▶ What the exercise asks
Copy each line below in which the string "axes" occurs.
+--
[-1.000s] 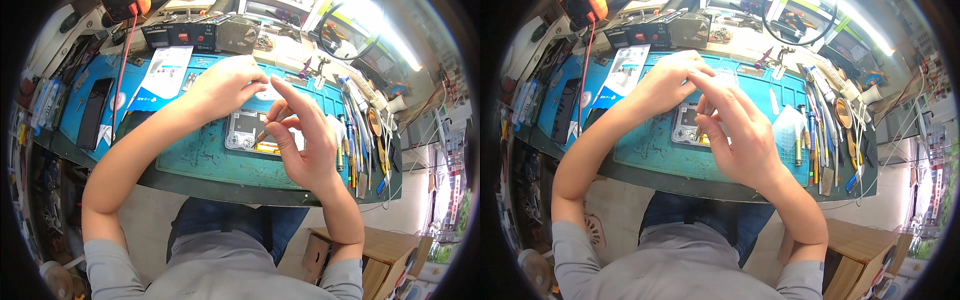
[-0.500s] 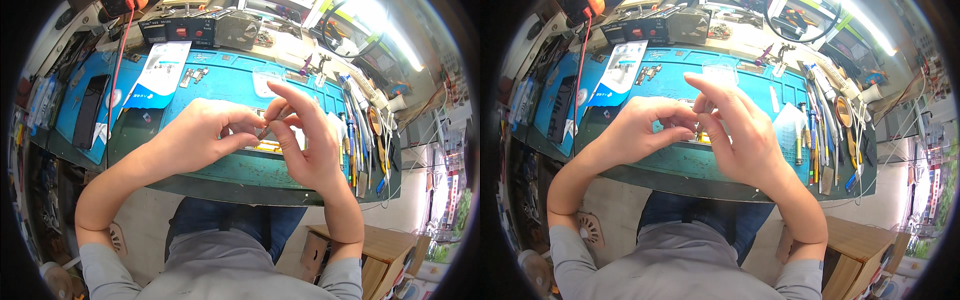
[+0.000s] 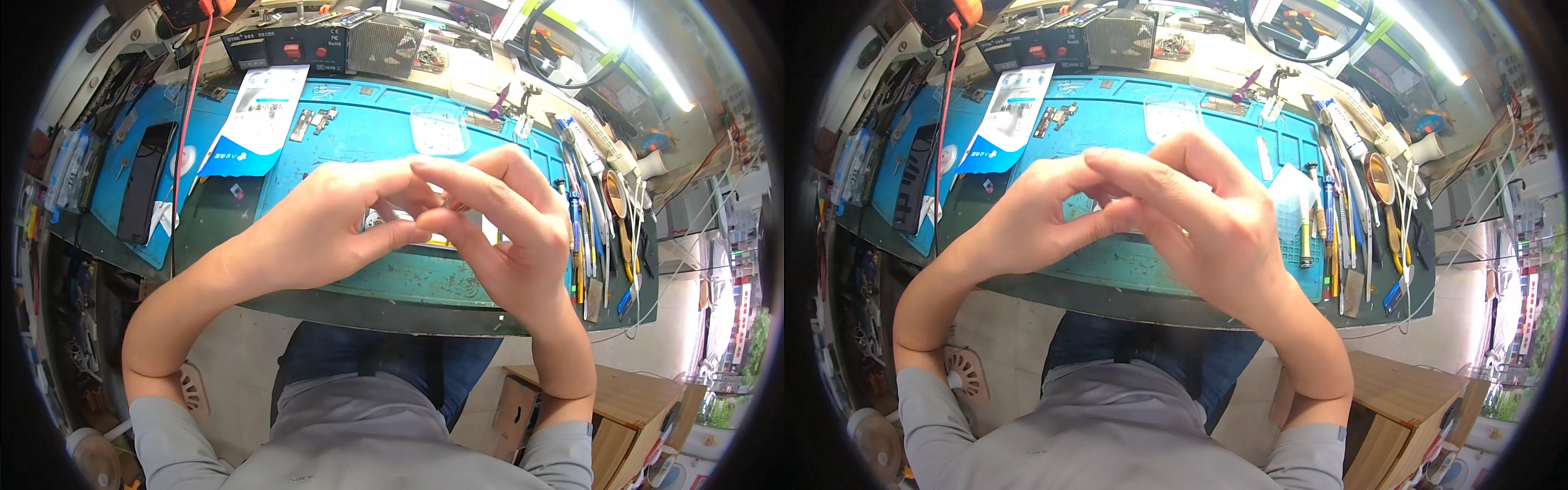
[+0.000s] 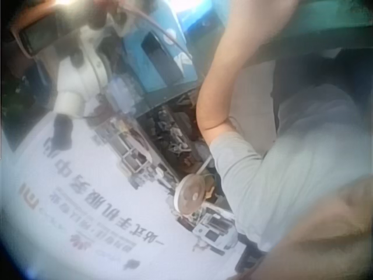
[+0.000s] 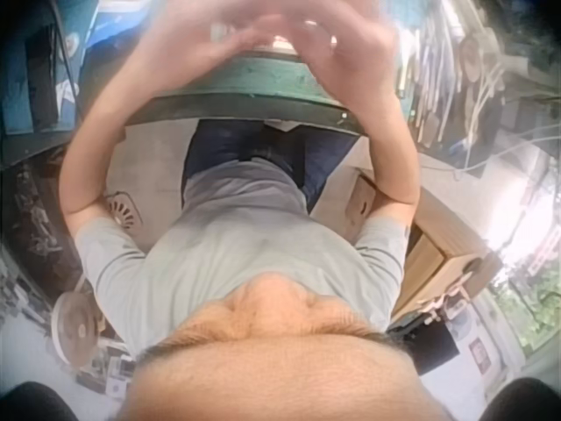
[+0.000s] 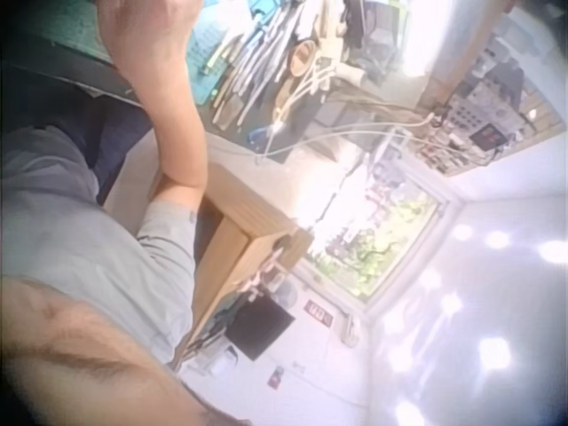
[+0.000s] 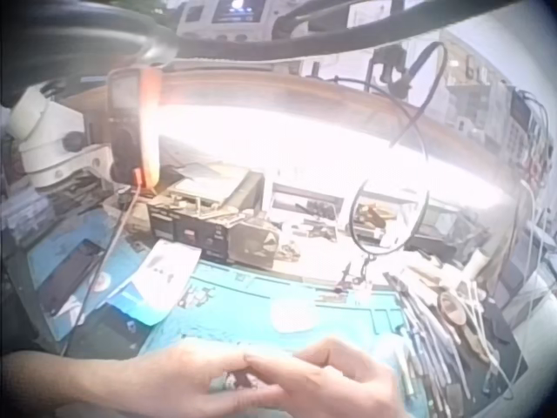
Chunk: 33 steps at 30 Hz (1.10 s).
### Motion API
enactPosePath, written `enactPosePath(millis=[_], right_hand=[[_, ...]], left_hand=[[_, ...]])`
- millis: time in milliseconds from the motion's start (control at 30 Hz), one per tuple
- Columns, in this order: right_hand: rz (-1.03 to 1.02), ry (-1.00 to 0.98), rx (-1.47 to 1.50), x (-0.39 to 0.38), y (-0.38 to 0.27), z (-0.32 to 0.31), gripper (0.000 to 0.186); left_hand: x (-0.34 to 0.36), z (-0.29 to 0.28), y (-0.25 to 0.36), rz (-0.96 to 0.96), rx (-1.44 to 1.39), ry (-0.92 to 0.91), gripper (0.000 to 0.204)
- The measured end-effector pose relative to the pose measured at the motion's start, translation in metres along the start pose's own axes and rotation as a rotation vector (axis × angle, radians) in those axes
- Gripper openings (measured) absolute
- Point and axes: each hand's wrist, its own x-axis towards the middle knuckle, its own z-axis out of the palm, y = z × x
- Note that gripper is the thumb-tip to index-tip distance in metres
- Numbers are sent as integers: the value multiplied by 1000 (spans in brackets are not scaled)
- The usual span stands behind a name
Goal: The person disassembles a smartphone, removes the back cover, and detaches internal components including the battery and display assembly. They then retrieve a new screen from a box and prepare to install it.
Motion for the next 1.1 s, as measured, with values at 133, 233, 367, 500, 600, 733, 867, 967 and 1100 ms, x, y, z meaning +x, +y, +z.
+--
▶ Answer box
- The measured end-effector pose relative to the pose measured at the motion's start, translation in metres along the start pose's own axes and rotation as a rotation vector (axis × angle, radians) in those axes
- Point and axes: each hand's wrist, its own x-axis towards the middle knuckle, its own z-axis out of the palm, y = z × x

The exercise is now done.